**WORK INSTRUCTIONS**
Pictures stay out. Extract the lines below from the first one through the line with "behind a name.", both included.

**STORED DATA**
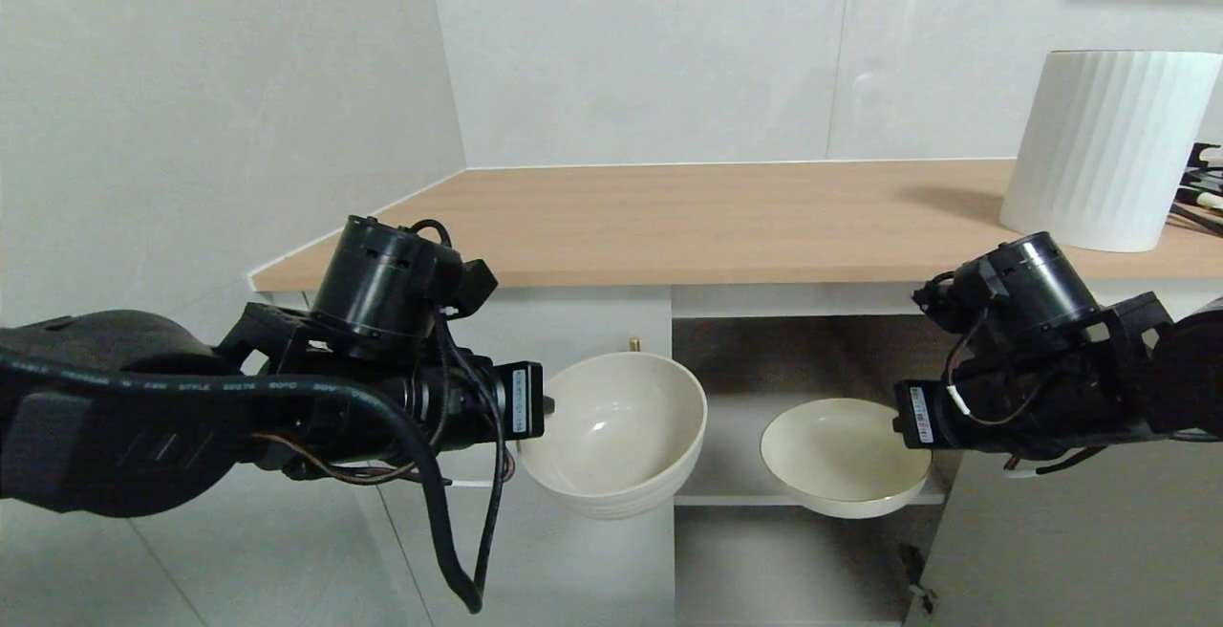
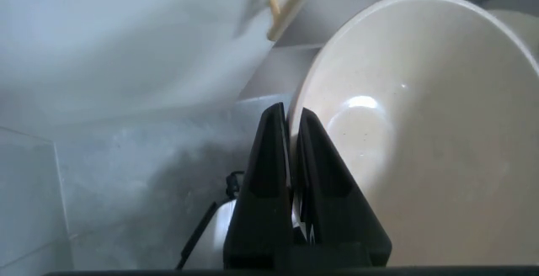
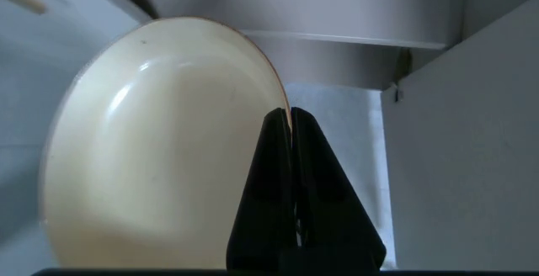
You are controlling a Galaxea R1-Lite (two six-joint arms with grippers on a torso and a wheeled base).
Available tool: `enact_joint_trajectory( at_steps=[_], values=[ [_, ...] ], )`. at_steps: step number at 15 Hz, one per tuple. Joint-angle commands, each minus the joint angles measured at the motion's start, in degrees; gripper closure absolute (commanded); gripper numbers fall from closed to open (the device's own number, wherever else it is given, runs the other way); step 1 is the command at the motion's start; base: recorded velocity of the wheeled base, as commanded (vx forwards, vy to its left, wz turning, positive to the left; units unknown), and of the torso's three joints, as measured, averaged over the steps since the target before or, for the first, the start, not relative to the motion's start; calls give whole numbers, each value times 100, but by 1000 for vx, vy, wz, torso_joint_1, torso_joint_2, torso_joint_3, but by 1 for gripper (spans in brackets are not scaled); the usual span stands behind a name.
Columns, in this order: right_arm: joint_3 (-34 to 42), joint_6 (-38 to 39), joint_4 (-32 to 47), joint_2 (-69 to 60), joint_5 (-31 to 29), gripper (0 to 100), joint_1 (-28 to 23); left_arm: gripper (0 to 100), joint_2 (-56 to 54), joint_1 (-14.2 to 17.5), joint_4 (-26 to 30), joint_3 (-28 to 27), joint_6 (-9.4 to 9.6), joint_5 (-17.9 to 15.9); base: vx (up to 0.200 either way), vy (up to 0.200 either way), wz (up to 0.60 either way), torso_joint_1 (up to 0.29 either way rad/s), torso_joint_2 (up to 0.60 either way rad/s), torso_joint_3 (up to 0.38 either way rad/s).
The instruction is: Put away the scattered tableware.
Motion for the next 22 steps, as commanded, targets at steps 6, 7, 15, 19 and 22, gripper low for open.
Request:
enact_joint_trajectory(
  at_steps=[6, 7, 15, 19, 22],
  values=[
    [47, 2, -477, 706, -17, 100, -1, 100, 7, -2, 2, -1, 0, -1, 0, 0, 0, -46, 62, 53],
    [47, 10, -635, 996, -25, 100, -1, 100, 7, -2, -7, -1, 0, -1, 0, 0, 0, -27, 51, 41],
    [-770, 98, -1998, 3202, -333, 100, -467, 100, 33, -2, -7, 8, 0, -1, 0, 0, 0, 0, 0, 0],
    [-1342, 107, -2006, 3809, -658, 100, -678, 100, 60, -2, -7, 8, 0, -1, 0, 0, 0, 0, 0, 0],
    [-1711, 98, -1998, 4152, -808, 100, -739, 100, 60, -2, -7, 8, 0, -1, 0, 0, 0, 0, 0, 0]
  ],
)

**SOLUTION TO THIS TASK**
You are controlling a Galaxea R1-Lite (two six-joint arms with grippers on a torso and a wheeled base).
Available tool: `enact_joint_trajectory( at_steps=[_], values=[ [_, ...] ], )`. at_steps: step number at 15 Hz, one per tuple. Joint-angle commands, each minus the joint angles measured at the motion's start, in degrees; gripper closure absolute (commanded); gripper numbers fall from closed to open (the device's own number, wherever else it is given, runs the other way); step 1 is the command at the motion's start; base: recorded velocity of the wheeled base, as commanded (vx forwards, vy to its left, wz turning, positive to the left; units unknown), and of the torso's three joints, as measured, averaged over the steps since the target before or, for the first, the start, not relative to the motion's start; calls give whole numbers, each value times 100, but by 1000 for vx, vy, wz, torso_joint_1, torso_joint_2, torso_joint_3, but by 1 for gripper (spans in brackets are not scaled); the usual span stands behind a name.

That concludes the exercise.